Data for processing:

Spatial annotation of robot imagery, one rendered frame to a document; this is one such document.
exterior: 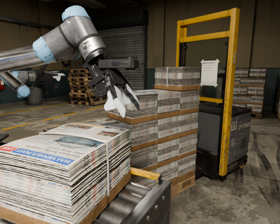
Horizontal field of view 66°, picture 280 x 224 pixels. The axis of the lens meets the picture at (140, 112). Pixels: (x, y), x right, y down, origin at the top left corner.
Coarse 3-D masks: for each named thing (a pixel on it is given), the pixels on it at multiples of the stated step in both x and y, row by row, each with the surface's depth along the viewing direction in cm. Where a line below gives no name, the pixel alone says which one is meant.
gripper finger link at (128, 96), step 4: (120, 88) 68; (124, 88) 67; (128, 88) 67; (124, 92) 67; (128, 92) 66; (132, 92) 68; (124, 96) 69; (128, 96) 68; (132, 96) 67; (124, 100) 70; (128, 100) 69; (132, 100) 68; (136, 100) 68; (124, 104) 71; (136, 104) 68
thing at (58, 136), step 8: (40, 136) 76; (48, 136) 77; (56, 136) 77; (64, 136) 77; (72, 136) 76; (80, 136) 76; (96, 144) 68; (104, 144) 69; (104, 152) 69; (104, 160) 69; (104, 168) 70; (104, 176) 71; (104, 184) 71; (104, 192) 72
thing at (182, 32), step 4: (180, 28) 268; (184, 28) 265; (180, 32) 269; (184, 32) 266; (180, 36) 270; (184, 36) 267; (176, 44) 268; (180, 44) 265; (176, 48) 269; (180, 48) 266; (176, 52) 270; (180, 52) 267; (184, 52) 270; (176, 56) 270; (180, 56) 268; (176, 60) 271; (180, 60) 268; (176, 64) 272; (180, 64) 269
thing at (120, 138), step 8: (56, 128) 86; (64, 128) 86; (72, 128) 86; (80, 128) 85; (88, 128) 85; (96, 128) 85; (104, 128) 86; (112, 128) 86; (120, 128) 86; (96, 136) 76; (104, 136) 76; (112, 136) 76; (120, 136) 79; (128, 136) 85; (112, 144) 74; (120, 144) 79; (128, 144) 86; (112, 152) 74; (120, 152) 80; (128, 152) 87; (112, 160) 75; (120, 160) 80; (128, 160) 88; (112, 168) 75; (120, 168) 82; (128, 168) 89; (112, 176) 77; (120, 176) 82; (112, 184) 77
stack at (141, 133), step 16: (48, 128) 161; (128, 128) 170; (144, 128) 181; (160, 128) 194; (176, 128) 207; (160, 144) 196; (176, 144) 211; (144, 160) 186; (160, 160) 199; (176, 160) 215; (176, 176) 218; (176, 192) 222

--

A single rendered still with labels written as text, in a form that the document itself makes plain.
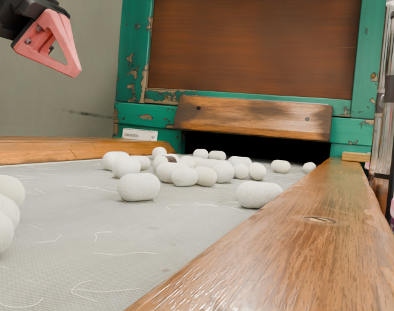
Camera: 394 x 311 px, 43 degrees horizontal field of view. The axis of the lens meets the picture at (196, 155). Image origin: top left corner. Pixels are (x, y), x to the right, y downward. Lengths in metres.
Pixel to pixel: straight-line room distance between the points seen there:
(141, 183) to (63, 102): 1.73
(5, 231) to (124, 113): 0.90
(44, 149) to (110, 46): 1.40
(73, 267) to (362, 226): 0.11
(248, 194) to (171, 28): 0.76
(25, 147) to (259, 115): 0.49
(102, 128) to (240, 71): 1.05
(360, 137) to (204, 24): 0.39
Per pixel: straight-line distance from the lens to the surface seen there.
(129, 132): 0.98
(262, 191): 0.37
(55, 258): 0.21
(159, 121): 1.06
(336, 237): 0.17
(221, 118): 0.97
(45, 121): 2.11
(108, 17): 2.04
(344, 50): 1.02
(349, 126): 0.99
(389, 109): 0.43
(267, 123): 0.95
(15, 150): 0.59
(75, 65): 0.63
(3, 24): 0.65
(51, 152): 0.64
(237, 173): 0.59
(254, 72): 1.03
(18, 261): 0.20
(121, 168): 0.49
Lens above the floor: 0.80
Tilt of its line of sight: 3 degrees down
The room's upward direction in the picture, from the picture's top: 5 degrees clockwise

Brief: From the material above, set down exactly the lines starting at the one with "(336, 237): 0.17" and ending at the one with "The room's upward", end lines included.

Response:
(336, 237): 0.17
(221, 118): 0.97
(45, 121): 2.11
(108, 17): 2.04
(344, 50): 1.02
(349, 126): 0.99
(389, 109): 0.43
(267, 123): 0.95
(15, 150): 0.59
(75, 65): 0.63
(3, 24): 0.65
(51, 152): 0.64
(237, 173): 0.59
(254, 72): 1.03
(18, 261): 0.20
(121, 168): 0.49
Lens above the floor: 0.80
Tilt of its line of sight: 3 degrees down
The room's upward direction in the picture, from the picture's top: 5 degrees clockwise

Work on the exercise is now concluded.